(Records drawn from a dataset)
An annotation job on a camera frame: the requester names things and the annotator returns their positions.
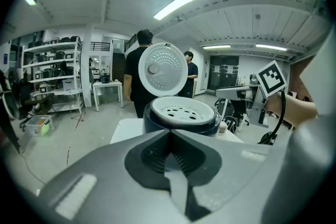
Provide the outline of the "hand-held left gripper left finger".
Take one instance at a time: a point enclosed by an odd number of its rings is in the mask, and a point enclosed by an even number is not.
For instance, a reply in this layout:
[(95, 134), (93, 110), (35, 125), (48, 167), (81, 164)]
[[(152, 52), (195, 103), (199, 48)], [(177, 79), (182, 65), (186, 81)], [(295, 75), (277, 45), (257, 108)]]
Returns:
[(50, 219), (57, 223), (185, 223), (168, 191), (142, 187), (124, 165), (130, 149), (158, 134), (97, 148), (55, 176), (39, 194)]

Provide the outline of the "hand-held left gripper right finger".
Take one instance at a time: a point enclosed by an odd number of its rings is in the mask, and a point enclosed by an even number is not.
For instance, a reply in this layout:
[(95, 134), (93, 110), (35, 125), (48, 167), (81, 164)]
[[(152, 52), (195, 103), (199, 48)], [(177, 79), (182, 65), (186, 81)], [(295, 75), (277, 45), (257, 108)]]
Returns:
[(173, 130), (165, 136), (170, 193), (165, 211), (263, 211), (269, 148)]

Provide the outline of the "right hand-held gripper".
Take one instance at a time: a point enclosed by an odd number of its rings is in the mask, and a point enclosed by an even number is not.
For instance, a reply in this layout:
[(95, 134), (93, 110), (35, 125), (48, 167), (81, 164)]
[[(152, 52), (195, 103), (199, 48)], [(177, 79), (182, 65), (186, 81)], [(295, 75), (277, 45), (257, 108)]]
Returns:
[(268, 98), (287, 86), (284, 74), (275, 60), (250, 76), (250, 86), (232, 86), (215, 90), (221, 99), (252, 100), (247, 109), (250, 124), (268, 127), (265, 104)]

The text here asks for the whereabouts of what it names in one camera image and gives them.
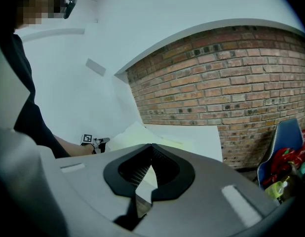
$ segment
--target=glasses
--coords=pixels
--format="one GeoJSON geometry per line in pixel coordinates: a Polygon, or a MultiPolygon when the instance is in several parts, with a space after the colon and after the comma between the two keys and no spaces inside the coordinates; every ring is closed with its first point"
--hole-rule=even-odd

Action item: Set down exactly and only the lines from the line that contains "The text here" through the last line of the entries above, with both of those lines included and the pictures left out.

Solution to this exercise:
The text here asks for the whereabouts of what it names in one camera image and gives them.
$ segment
--target=glasses
--coords=pixels
--format="one GeoJSON geometry per line in pixel coordinates: a Polygon, or a MultiPolygon when the instance is in several parts, with a space after the colon and after the comma between the two keys and no spaces inside the coordinates; every ring is closed with its first point"
--hole-rule=even-odd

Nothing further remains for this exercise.